_EXERCISE_
Each line of the listing that includes the string "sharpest" needs to be located and copied.

_STUDY MATERIAL_
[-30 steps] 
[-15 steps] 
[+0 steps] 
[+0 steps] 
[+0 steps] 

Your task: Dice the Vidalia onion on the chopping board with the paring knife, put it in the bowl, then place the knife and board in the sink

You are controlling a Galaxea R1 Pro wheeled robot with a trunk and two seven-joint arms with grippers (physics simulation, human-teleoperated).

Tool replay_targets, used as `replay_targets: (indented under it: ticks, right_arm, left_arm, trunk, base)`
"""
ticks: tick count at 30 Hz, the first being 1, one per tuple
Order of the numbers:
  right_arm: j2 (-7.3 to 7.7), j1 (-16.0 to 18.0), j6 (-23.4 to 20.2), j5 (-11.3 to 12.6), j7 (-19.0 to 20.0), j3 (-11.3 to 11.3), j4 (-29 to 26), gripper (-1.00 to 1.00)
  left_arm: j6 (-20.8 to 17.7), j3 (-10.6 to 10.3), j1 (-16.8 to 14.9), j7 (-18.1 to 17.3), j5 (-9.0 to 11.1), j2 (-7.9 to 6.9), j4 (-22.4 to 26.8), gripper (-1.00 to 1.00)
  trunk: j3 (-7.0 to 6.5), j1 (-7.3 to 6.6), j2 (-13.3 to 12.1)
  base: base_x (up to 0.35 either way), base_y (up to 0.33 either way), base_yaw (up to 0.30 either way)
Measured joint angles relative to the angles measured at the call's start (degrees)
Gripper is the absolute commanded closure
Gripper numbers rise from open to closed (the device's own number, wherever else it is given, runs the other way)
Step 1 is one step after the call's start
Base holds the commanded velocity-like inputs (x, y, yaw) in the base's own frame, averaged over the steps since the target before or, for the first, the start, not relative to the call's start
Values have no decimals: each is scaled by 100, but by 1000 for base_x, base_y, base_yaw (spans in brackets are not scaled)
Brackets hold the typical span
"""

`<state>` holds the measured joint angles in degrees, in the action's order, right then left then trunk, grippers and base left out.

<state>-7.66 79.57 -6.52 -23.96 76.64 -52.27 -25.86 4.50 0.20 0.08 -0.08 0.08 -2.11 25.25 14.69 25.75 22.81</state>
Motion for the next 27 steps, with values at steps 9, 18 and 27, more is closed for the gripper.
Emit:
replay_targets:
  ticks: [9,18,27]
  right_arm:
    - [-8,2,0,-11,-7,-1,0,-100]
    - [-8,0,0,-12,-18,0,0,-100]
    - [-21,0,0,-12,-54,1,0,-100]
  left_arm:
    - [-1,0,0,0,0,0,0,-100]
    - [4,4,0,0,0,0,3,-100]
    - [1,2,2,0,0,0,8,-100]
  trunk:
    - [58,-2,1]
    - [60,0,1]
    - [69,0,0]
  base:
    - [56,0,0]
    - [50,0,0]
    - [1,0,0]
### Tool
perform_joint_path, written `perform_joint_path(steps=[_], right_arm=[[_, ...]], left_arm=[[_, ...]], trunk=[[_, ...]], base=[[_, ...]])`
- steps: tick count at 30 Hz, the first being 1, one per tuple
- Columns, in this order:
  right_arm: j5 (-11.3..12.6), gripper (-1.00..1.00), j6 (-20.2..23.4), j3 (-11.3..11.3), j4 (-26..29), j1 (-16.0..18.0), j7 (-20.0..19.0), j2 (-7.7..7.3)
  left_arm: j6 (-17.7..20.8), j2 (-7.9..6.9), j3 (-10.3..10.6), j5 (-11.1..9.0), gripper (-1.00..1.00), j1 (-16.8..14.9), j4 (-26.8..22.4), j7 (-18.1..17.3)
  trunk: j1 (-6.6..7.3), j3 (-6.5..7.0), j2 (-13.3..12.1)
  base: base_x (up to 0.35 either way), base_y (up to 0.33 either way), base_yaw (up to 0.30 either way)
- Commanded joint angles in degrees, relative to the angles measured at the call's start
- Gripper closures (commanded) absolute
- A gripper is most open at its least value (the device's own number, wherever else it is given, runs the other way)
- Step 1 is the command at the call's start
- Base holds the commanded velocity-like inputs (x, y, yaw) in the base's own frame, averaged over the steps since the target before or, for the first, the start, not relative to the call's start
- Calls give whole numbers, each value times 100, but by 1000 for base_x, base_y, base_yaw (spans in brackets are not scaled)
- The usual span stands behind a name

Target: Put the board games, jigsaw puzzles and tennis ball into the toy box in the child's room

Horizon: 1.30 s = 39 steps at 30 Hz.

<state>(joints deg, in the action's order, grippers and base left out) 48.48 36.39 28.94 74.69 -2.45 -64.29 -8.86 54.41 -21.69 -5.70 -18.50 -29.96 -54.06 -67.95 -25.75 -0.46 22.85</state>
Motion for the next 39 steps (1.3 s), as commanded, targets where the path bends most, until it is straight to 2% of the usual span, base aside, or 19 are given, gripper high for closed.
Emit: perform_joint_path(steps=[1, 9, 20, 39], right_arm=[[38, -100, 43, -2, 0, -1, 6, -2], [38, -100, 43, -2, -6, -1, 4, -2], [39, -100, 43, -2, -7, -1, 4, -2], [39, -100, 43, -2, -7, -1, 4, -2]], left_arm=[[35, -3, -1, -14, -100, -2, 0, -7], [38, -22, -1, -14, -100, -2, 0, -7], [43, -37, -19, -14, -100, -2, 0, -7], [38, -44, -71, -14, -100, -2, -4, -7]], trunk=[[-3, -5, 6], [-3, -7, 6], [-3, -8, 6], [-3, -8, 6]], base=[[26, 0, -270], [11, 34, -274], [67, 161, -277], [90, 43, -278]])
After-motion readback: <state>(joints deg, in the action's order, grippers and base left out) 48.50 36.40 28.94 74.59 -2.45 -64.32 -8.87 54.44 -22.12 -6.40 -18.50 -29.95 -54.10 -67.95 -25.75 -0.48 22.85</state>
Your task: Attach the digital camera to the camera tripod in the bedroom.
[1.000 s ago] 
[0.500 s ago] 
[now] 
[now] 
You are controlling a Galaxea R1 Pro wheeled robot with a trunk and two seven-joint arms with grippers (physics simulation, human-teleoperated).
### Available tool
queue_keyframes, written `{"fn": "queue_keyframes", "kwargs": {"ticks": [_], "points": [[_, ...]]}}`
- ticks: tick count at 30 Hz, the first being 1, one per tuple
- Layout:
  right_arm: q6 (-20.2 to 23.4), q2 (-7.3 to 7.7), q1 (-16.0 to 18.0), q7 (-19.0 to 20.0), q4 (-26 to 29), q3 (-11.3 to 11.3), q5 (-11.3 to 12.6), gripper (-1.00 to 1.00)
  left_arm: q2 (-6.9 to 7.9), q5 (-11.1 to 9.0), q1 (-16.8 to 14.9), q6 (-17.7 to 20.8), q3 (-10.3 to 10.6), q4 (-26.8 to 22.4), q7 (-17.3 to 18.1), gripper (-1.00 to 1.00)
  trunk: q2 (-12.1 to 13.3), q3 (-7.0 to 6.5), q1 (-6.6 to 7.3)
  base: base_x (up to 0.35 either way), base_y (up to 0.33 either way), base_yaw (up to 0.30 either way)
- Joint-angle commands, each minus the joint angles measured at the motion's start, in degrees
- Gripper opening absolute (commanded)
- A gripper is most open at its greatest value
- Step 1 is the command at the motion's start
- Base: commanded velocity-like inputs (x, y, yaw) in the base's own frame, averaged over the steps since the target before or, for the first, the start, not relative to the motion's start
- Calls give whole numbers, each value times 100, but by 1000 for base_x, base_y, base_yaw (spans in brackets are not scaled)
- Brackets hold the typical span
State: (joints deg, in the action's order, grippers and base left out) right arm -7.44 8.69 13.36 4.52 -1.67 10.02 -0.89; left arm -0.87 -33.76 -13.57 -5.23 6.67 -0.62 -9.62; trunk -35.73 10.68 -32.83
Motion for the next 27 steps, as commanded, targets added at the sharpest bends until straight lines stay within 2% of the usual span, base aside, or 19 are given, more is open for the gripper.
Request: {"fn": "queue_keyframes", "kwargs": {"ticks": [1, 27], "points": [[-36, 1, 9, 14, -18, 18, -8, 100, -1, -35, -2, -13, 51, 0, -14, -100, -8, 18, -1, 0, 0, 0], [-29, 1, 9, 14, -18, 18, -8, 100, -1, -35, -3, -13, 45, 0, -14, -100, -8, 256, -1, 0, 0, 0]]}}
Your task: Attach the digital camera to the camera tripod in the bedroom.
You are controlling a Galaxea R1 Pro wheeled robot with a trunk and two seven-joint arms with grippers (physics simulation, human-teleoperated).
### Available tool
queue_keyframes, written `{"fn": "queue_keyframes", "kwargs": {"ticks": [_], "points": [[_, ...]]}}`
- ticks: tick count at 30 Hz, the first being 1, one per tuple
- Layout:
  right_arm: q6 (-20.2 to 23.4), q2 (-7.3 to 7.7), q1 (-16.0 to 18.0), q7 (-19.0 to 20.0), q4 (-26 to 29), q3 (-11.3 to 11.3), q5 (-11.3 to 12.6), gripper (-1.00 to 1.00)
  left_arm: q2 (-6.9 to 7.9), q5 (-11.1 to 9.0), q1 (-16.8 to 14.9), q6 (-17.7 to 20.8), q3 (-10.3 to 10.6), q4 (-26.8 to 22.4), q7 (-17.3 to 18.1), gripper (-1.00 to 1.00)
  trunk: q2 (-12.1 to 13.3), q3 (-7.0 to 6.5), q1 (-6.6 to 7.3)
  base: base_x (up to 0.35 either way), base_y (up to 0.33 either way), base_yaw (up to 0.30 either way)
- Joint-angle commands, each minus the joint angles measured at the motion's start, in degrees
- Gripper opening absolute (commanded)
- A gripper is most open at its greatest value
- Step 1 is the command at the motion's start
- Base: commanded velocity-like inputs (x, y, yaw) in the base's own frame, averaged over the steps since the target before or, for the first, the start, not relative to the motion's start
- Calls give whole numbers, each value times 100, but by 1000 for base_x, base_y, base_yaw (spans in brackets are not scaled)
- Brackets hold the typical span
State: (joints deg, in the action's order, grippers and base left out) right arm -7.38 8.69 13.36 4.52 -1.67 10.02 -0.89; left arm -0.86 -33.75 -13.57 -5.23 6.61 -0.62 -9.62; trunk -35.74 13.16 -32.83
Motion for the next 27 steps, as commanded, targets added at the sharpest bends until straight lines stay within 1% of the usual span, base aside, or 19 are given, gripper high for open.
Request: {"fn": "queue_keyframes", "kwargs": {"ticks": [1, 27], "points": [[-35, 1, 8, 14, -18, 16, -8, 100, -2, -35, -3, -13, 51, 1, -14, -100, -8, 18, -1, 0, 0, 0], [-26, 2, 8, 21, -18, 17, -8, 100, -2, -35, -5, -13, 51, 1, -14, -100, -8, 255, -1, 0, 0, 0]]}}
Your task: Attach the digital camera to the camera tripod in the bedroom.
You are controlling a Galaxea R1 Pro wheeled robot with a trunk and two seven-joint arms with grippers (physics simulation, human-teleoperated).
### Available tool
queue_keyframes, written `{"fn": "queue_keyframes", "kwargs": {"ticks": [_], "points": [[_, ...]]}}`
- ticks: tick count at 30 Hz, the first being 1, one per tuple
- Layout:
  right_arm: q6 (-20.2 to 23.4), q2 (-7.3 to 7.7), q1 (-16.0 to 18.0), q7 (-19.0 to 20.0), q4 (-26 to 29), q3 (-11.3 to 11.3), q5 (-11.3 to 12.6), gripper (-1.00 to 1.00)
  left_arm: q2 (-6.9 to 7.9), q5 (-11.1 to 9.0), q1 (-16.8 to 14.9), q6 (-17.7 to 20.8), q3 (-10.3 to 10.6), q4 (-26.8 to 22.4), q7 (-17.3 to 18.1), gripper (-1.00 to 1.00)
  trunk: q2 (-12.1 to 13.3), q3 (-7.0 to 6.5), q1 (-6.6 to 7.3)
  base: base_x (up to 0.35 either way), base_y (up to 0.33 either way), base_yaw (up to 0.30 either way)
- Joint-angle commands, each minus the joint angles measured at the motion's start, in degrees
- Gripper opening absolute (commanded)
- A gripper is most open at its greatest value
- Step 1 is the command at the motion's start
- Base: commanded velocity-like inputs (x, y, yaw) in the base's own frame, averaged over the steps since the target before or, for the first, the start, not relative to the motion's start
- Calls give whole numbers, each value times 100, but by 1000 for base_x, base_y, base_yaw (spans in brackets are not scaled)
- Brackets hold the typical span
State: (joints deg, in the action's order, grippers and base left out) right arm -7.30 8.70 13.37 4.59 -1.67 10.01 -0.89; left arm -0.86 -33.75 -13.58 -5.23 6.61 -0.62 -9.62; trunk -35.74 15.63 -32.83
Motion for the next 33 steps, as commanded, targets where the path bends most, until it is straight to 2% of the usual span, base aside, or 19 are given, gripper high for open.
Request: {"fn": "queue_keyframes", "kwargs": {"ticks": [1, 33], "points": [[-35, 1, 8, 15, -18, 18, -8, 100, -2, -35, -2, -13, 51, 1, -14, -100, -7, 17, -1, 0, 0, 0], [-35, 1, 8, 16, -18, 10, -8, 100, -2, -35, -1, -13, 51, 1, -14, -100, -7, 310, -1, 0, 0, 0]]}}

_RESPONSE BOX_
Motion for the next 27 steps, as commanded, targets added at the sharpest bends until straight lines stay within 2% of the usual span, base aside, or 19 are given, more is open for the gripper.
Motion for the next 27 steps, as commanded, targets added at the sharpest bends until straight lines stay within 1% of the usual span, base aside, or 19 are given, gripper high for open.

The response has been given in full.